Materials and Methods: Patients were reviewed in the MTB for appropriateness for comprehensive next generation sequencing (NGS) cancer gene set testing based on set criteria that were in place. Because profiling of stage IV lung cancer, colon cancer, and melanoma cancers were standard of care, these cancer types were excluded from this process. We subsequently analyzed the types of cases referred for testing and approved with regards to their results.

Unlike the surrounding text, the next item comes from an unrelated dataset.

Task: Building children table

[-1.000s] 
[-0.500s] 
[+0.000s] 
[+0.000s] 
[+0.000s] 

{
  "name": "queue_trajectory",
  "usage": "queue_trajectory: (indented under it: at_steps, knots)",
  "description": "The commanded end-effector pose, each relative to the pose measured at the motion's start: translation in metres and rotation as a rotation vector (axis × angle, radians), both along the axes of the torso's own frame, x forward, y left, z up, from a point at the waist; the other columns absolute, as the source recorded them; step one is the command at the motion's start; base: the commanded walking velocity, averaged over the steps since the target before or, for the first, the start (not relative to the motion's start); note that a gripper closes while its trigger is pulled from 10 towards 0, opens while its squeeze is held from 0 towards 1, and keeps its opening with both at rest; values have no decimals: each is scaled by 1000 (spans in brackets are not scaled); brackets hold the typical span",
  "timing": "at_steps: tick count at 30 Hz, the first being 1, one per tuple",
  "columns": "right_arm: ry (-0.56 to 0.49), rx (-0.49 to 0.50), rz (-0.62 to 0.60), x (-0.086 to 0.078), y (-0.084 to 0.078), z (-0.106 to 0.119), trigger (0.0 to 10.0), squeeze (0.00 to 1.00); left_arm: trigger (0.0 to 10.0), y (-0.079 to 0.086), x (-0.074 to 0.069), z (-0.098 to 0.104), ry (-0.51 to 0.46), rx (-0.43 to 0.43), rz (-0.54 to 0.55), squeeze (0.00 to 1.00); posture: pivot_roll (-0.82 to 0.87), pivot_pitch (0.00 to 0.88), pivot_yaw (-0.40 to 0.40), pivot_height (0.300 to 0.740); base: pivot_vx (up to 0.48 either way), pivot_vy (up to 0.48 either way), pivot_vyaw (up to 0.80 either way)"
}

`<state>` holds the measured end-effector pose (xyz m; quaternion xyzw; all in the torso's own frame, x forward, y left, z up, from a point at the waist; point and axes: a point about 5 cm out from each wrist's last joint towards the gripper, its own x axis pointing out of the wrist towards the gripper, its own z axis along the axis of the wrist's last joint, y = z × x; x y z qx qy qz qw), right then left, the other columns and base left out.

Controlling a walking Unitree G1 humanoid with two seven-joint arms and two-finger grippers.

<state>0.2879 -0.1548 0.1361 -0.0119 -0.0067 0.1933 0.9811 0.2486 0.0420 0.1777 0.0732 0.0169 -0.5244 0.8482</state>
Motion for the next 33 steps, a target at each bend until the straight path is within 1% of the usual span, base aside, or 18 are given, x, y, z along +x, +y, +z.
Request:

Results: 191 cases were discussed at the MTB and 132 cases were approved for testing. Forty-six cases (34.8%) had driver mutations that were associated with an active targeted therapeutic agent, including BRAF, PIK3CA, IDH1, KRAS, and BRCA1. An additional 56 cases (42.4%) had driver mutations previously reported in some type of cancer. Twenty-two cases (16.7%) did not have any clinically significant mutations. Eight cases did not yield adequate DNA. 15 cases were considered for targeted therapy, 13 of which received targeted therapy. One patient experienced a near complete response. Seven of 13 had stable disease or a partial response.
Conclusions: MTB at University of Alabama-Birmingham is unique because it reviews the appropriateness of NGS testing for patients with recurrent cancer and serves as a forum to educate our physicians about the pathways of precision medicine. Our results suggest that our detection of actionable mutations may be higher due to our careful selection. The application of precision medicine and molecular genetic testing for cancer patients remains a continuous educational process for physicians.